DIRECTIONS => Repeat the records below exactly from the line containing "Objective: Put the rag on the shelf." to the line containing "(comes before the", taking in both of those lines. Drop the pictures.

STUDY MATERIAL =>
====
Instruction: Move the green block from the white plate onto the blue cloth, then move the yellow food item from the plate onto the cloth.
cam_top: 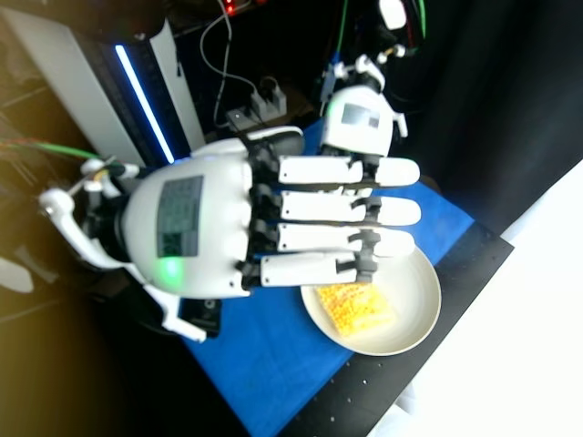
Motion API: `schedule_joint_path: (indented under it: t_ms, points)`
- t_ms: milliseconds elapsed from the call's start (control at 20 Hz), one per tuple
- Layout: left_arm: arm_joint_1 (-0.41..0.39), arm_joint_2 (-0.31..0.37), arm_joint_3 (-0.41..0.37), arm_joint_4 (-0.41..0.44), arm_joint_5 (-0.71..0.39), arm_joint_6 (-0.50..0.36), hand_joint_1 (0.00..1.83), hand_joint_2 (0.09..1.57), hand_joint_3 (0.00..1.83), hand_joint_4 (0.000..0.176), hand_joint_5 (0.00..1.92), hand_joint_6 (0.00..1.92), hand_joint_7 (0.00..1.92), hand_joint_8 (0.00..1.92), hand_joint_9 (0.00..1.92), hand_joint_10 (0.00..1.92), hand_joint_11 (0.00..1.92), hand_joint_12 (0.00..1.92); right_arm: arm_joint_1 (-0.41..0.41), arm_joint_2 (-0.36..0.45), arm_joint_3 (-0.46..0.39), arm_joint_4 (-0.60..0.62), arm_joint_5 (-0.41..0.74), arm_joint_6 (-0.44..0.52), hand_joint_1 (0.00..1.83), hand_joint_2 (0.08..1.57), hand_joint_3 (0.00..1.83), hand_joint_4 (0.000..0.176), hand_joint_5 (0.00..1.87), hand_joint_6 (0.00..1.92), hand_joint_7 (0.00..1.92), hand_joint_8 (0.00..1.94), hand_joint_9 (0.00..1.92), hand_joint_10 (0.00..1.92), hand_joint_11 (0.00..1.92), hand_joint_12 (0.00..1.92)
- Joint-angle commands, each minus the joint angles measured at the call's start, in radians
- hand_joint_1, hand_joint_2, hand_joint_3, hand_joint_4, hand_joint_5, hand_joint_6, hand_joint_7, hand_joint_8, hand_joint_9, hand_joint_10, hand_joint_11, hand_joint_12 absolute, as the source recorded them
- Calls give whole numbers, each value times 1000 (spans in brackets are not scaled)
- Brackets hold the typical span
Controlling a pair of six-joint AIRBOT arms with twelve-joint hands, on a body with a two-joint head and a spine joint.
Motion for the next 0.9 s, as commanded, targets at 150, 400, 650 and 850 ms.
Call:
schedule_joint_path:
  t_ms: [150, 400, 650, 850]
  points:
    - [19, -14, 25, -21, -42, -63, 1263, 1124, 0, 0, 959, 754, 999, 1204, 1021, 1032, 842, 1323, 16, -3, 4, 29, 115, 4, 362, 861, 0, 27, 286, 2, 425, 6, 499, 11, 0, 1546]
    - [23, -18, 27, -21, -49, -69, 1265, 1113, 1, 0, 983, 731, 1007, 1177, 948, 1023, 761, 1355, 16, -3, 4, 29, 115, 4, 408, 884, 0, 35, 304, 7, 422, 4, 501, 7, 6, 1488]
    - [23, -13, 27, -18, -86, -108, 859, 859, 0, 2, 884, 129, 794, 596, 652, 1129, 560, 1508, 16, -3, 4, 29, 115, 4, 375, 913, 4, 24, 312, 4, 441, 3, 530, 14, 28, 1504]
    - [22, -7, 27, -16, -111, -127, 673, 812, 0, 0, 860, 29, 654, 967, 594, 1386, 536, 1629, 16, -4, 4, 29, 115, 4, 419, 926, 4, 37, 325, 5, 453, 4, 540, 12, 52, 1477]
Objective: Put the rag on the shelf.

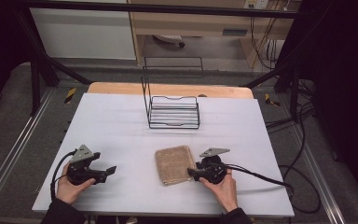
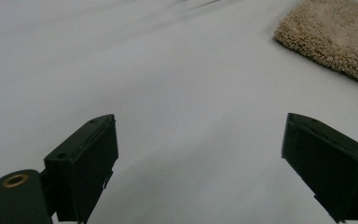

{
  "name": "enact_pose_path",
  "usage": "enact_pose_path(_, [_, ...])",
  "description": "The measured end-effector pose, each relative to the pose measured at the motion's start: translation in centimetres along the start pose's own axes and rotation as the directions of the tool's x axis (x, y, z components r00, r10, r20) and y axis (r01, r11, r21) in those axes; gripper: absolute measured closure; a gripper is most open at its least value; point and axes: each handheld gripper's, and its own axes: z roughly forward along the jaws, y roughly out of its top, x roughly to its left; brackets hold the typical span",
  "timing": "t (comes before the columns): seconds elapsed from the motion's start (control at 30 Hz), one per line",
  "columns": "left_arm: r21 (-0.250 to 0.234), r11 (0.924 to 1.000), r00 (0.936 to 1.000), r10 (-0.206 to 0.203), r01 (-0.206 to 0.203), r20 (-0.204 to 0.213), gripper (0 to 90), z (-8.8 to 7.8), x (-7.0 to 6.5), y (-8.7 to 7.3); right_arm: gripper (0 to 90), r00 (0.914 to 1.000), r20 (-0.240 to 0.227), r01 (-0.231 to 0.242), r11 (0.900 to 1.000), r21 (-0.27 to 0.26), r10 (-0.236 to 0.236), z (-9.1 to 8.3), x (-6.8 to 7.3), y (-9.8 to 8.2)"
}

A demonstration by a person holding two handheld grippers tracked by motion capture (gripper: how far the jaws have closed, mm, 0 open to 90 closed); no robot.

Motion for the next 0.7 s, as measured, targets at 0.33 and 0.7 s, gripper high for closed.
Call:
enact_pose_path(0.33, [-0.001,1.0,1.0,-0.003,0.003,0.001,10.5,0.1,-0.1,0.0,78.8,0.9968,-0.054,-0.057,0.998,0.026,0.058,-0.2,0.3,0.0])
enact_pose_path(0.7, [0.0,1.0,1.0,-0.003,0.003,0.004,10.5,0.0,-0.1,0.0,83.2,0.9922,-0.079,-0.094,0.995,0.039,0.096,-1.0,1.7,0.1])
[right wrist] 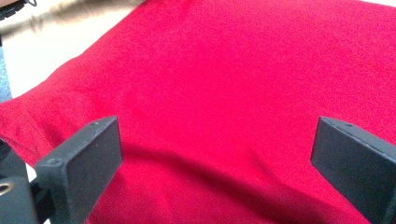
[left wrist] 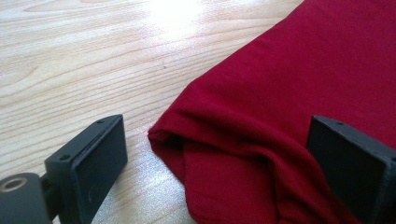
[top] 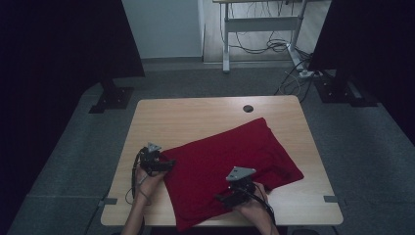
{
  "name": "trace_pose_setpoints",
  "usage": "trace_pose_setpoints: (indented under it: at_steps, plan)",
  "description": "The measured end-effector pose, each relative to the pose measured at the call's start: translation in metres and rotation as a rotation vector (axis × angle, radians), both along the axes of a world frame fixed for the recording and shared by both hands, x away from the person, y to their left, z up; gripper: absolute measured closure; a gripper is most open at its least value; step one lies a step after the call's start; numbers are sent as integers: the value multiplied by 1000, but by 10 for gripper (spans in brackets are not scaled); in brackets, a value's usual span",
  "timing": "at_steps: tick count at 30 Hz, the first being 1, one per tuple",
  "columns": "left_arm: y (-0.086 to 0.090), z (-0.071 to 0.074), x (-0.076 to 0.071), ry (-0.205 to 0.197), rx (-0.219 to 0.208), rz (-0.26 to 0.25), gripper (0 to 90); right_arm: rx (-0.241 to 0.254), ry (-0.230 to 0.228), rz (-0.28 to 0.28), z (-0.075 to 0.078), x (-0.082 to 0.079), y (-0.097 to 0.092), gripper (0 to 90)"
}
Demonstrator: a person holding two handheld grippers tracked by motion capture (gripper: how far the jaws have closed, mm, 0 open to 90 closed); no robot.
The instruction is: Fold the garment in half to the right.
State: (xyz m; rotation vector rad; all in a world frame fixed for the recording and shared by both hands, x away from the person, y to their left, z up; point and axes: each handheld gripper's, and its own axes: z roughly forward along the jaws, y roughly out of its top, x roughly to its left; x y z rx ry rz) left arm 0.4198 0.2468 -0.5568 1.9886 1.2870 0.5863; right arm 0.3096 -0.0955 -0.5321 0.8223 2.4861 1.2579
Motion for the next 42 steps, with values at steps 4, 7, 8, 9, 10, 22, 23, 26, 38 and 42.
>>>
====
SOLUTION FOR THIS PROBLEM =>
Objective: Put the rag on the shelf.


{
  "name": "enact_pose_path",
  "usage": "enact_pose_path(_, [_, ...])",
  "description": "The measured end-effector pose, each relative to the pose measured at the motion's start: translation in centimetres along the start pose's own axes and rotation as the directions of the tool's x axis (x, y, z components r00, r10, r20) and y axis (r01, r11, r21) in those axes; gripper: absolute measured closure; a gripper is most open at its least value; point and axes: each handheld gripper's, and its own axes: z roughly forward along the jaws, y roughly out of its top, x roughly to its left; brackets hold the typical span",
  "timing": "t (comes before the columns): seconds elapsed from the motion's start (control at 30 Hz), one per line",

Work on this exercise is complete.